A view of Columbia's payload bay during STS-1 with the two Development Flight Instrumentation boxes inside. ©NASA
A view of Columbia's payload bay during STS-1 with the two Development Flight Instrumentation boxes inside. ©NASA

During their time on orbit, the crew received a telephone call from Vice President George H.W. Bush, located in the White House. Bush told the crew:

"Your trip is going to ignite the excitement and the forward thinking for the country.” and “We’ll be watching that re-entry and the landing with great interest on behalf of the whole country.”

Young and Crippen also practiced putting on their pressure suits in microgravity, as well as testing the payload doors, prior to re-entry the following day.

As the crew slept during their second, and final, night in space, an alarm woke the crew due to the temperature in one of Columbia's three auxiliary power units, these were used to control the aerodynamic control surfaces during atmospheric flight. It was thought that the heater for the power unit had failed with mission control advising the crew to switch on a backup heater, which was believed to have solved the problem. Young and Crippen went back to sleep after solving the problem.

Not long after waking up, mission control informed the crew that the backup power unit heater had also failed but was believed to be operational during return to Earth. Ahead of performing re-entry, Young and Crippen got into their pressure suits and closed the payload bay doors. Columbia was then oriented for the de-orbit burn where its engines then burned for two-minutes and forty seconds, beginning return to Earth.

After passing over the island of Guam, Columbia encountered the upper atmosphere beginning sixteen minutes of communications blackout. Communications with Columbia were re-established after is passed over the coast of California while traveling at ten times the speed of sound. Not long after communications were re-established, Crippen said the following upon seeing California:

“What a way to come to California!”

Columbia remained supersonic until it passed over Edwards Airforce Base at 51,000 feet. The orbiter was lined up with Runway 23 at Edwards Airforce Base by Young after the orbiter performed a 210-degree turn.

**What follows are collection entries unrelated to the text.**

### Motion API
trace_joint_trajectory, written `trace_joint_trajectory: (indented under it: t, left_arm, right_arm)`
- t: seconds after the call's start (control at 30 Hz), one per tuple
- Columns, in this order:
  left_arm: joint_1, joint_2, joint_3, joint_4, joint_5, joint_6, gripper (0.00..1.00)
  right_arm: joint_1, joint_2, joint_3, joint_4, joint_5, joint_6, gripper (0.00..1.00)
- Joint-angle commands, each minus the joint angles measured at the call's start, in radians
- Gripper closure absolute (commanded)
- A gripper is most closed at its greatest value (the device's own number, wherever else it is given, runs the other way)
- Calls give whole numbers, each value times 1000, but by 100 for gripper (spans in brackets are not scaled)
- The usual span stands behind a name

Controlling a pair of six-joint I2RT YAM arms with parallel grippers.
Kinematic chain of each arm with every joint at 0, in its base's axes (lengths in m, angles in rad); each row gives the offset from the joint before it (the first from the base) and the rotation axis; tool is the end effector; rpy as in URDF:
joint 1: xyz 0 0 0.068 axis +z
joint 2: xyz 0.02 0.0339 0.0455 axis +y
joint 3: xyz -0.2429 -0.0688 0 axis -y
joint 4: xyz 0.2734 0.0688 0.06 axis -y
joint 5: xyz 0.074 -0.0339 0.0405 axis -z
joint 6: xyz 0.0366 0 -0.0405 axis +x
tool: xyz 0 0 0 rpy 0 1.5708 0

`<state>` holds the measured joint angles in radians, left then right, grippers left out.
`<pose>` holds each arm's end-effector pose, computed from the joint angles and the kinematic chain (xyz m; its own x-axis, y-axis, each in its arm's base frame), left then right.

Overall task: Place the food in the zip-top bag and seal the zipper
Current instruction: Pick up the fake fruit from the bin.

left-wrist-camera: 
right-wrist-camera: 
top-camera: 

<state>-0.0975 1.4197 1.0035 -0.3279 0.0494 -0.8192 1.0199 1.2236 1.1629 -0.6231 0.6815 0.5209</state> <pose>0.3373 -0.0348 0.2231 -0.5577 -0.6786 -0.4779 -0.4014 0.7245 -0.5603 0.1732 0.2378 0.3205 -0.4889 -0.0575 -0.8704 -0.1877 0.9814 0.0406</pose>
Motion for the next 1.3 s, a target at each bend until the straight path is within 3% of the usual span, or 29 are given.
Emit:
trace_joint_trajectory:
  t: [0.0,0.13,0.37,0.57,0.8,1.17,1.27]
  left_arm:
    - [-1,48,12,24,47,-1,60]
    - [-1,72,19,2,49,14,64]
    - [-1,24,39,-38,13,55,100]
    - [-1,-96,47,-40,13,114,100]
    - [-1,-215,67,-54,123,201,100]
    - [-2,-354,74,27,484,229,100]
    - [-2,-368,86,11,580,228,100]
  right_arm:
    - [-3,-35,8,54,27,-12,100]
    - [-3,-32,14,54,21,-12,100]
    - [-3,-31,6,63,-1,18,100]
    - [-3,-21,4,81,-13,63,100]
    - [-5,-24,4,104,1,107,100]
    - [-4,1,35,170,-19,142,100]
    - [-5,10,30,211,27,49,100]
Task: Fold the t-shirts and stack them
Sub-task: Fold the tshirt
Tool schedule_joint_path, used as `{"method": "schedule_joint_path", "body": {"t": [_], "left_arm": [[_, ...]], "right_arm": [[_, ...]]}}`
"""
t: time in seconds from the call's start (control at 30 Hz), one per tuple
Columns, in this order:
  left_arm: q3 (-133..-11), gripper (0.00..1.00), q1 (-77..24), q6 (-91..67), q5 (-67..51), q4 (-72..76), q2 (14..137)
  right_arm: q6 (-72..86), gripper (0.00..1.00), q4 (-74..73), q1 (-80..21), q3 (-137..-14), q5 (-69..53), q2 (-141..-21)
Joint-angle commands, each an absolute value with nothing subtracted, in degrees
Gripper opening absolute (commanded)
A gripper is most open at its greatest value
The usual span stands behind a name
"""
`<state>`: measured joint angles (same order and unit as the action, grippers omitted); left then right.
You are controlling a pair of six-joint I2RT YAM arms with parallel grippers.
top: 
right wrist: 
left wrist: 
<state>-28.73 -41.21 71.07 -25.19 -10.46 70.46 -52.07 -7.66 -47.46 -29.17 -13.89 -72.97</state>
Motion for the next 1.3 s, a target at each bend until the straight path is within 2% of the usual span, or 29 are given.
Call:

The landing gear was lowered at 400 feet during final approach with Columbia touching down on the runway at 211 miles per hour. The orbiter came to a stop on the runway after it rolled almost 9000 feet down the runway. After landing Young commented:

“This is the world’s greatest flying machine, I’ll tell you that. It worked super.”

Columbia's first mission lasted two days, six hours, twenty minutes, and fifty-three seconds having orbited Earth thirty-six times.

Columbia touching down on Runway 23 at Edwards Airforce Base ending the STS-1 mission. ©NASA
Columbia touching down on Runway 23 at Edwards Airforce Base ending the STS-1 mission. ©NASA

What was the Space Shuttle?

The Space Shuttle was NASA's most flown crewed spacecraft having launched into orbit one-hundred and thirty-four times over its thirty-year history. NASA's shuttle was comprised of three major pieces; the Orbiter, an external tank, and two solid rocket boosters.

The orbiters were built by Boeing and Rockwell International, the external tanks were built by Lockheed Martin, and the solid rocket booster were built by Thoikol.

A 1975 diagram of the Space Shuttle. ©NASA
A 1975 diagram of the Space Shuttle. ©NASA

On the launch pad, the Space Shuttle stood 56.1 meters tall and weighed 2,030,000 kilograms fully fuelled. All one-hundred and thirty-five shuttle missions launched from Cape Canaveral, in Florida.

Powering the Space Shuttle into orbit were three Space Shuttle Main Engines, sometimes referred to as RS-25s, and two large four-segment solid rocket boosters. The three engines and two boosters would generate 3186 tons of thrust at liftoff to carry the vehicle skyward.

NASA also designed the Space Shuttle to be partially reusable, of which it was the first spacecraft to be. The orbiter would be recovered by landing on a runway after re-entry and the two boosters would be recovered after landing at sea under parachute.